Partiranno venerdì 5 gennaio e andranno avanti sino al 5 marzo. 60 giorni di saldi, che, specie nell’abbigliamento, sono attesi sin dai giorni successivi al Natale.
«Saldi che – afferma Confesercenti – arrivano decisamente troppo presto, specie in anni come questo, dove la stagione è partita in ritardo e il freddo si è fatto attendere, non invogliando così la gente a comprare capi pesanti e invernali».
Da tempo la Confesercenti chiede infatti uno slittamento dell’inizio dei saldi a fine stagione, e per un periodo di tempo limitato; e invece ormai, da tradizione, i saldi partono prima della Befana e spesso c’è chi pratica sconti ai clienti abituali già nei giorni precedenti.

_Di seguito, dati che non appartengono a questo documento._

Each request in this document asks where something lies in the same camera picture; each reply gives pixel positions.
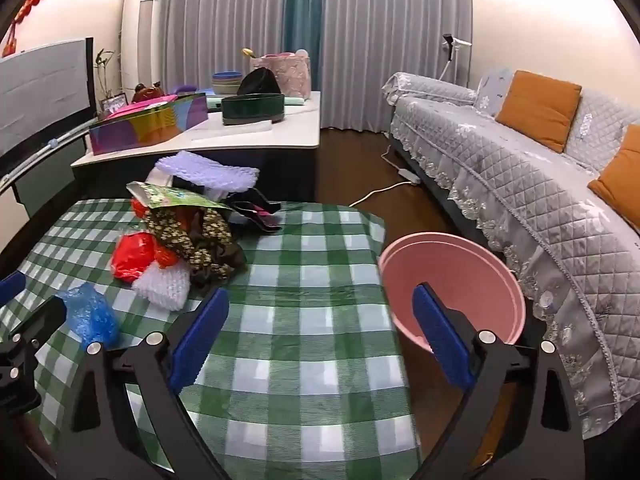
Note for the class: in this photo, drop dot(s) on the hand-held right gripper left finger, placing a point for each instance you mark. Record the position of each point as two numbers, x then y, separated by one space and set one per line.
200 330

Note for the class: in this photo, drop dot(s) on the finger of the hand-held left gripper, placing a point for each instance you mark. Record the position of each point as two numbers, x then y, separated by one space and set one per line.
11 287
47 317

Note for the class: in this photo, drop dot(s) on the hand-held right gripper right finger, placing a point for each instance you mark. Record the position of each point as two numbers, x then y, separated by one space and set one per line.
440 335

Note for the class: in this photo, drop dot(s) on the blue plastic bag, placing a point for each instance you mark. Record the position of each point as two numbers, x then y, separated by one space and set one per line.
92 315

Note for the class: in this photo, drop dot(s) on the pink plastic bin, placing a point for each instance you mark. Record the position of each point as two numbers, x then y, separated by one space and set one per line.
450 270

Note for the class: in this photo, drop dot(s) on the dark floral cloth bag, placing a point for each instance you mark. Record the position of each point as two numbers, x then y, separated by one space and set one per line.
215 245

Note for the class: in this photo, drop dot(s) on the red plastic bag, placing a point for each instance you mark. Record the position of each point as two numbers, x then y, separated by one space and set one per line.
132 255

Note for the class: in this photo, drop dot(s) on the green patterned paper bag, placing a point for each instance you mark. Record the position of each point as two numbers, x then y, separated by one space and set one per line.
175 197

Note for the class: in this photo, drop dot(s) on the white paper bag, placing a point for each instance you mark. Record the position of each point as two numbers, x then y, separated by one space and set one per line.
159 178

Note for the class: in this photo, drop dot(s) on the purple foam net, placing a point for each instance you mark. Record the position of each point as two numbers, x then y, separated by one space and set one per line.
210 170

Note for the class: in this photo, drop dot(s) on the green checked tablecloth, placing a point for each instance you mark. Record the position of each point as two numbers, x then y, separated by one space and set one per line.
300 310

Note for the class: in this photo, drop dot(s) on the white pole with blue ball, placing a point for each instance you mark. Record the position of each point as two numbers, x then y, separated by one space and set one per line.
50 146

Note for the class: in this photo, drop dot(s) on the sofa with grey quilted cover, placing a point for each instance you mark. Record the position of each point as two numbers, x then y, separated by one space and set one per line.
525 200

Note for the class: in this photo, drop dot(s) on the covered television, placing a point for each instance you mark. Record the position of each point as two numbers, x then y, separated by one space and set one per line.
40 90

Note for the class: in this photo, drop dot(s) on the colourful tin box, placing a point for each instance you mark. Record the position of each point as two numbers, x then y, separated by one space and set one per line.
145 127

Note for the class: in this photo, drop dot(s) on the white top coffee table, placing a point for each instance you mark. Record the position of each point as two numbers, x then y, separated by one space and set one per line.
295 130

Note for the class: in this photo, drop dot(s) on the dark green oval basin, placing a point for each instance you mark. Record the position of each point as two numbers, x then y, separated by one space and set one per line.
252 109

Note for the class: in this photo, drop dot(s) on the orange cushion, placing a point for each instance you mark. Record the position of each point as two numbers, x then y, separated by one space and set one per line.
622 185
540 110

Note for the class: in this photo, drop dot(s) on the red brown teapot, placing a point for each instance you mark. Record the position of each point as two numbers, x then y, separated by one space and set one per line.
146 92

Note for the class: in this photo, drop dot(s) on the bamboo plant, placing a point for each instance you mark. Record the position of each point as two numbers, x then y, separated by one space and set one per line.
102 67

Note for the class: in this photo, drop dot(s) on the purple plastic item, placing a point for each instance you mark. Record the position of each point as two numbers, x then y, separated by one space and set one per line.
184 89

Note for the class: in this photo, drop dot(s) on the stack of coloured bowls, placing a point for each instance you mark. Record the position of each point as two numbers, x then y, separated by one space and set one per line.
227 82

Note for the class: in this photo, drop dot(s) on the black hat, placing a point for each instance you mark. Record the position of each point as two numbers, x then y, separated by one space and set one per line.
257 82

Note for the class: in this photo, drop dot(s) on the pink quilted basket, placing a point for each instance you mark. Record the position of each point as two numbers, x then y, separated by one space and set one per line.
292 75

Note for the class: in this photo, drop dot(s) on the yellow artificial flower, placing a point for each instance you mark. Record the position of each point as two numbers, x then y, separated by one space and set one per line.
247 53

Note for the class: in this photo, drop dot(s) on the white floor lamp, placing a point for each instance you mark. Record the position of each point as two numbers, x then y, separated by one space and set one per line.
452 50

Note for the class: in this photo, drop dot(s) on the white tower air conditioner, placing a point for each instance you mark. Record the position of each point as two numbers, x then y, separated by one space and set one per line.
142 25

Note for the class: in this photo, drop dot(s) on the grey curtain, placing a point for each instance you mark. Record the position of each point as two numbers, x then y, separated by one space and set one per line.
395 35
225 10

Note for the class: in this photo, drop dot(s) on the teal curtain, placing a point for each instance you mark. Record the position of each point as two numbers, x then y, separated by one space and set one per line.
303 20

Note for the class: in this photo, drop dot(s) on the photo frame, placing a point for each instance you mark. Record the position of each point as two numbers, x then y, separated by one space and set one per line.
113 103

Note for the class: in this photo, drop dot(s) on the red wall decoration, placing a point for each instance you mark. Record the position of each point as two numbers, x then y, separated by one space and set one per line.
30 10

Intanto, l’associazione di categoria propone una serie di regole che ogni commerciante è tenuto a seguire e che possono essere utili anche per gli acquirenti:
1. indicare in modo chiaro e ben leggibile la composizione del prezzo di vendita al pubblico (prezzo originario, percentuale di sconto, prezzo scontato);
2. in caso di vizi o mancata conformità rispetto alle caratteristiche descritte del bene venduto in occasione dei saldi il commerciante è soggetto alle ordinarie norme in materia di garanzia;
3. in casi diversi dal vizio o dalla mancata conformità la sostituzione del capo è a discrezione del titolare dell’esercizio.